**Brief**
In the listing below, locate the lines that hold "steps" and copy them.
━━━━━━━━━━━━━━━━
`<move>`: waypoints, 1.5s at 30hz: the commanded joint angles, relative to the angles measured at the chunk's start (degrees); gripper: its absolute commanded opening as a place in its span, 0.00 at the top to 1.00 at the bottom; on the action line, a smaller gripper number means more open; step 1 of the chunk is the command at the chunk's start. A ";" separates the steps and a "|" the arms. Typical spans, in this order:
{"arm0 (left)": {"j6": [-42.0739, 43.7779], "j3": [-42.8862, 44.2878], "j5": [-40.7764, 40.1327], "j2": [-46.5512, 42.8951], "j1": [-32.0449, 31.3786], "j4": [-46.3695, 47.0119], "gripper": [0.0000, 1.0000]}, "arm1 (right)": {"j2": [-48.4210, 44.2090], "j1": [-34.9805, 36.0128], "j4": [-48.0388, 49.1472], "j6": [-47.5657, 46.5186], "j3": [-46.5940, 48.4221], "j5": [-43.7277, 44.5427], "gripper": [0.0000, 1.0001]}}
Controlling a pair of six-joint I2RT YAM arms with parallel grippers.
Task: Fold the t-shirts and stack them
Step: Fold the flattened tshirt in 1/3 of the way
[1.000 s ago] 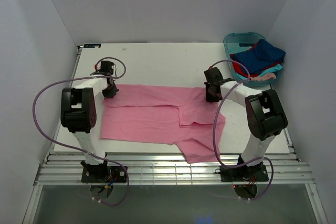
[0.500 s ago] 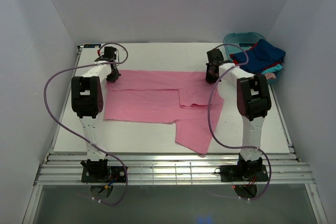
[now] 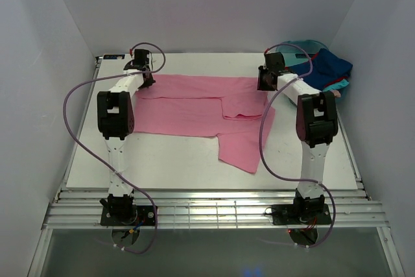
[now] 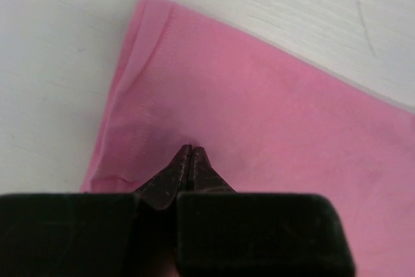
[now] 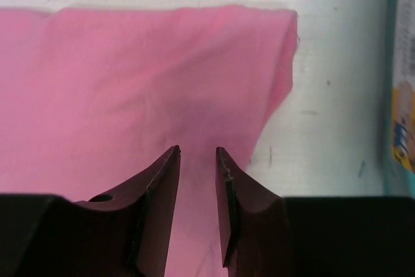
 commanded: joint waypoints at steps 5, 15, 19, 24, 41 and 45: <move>3.03 -7.35 -0.11 -14.20 -4.24 4.82 0.76 | -20.90 1.19 6.63 -1.08 -14.94 -1.60 0.60; -4.25 -29.40 1.21 -23.78 -6.35 5.43 0.83 | -24.53 2.16 7.86 -0.11 -30.42 -5.20 0.67; -5.75 -34.95 1.65 -27.39 -6.80 6.05 0.86 | -23.74 2.77 7.95 0.33 -32.63 -6.69 0.70; -6.20 -38.13 1.30 -31.52 -6.88 6.23 0.87 | -27.33 4.00 8.21 0.42 -35.62 -8.72 0.72; -4.35 -45.78 -9.05 -40.48 -6.80 2.54 0.82 | -37.25 5.85 3.30 1.12 -42.22 -8.10 0.73; -4.17 -47.01 -13.20 -42.77 -5.92 -0.62 0.77 | -43.33 5.94 1.71 2.78 -43.79 -4.77 0.70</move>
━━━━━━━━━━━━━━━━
**Exercise output**
`<move>`: waypoints, 1.5s at 30hz: the commanded joint angles, relative to the angles measured at the chunk's start (degrees); gripper: its absolute commanded opening as a place in its span, 0.00 at the top to 1.00 at the bottom; on the action line, a smaller gripper number means more open; step 1 of the chunk is the command at the chunk's start. A ";" separates the steps and a "|" the arms. Typical spans, in this order:
 commanded: joint waypoints at steps 5, 15, 19, 24, 41 and 45: <move>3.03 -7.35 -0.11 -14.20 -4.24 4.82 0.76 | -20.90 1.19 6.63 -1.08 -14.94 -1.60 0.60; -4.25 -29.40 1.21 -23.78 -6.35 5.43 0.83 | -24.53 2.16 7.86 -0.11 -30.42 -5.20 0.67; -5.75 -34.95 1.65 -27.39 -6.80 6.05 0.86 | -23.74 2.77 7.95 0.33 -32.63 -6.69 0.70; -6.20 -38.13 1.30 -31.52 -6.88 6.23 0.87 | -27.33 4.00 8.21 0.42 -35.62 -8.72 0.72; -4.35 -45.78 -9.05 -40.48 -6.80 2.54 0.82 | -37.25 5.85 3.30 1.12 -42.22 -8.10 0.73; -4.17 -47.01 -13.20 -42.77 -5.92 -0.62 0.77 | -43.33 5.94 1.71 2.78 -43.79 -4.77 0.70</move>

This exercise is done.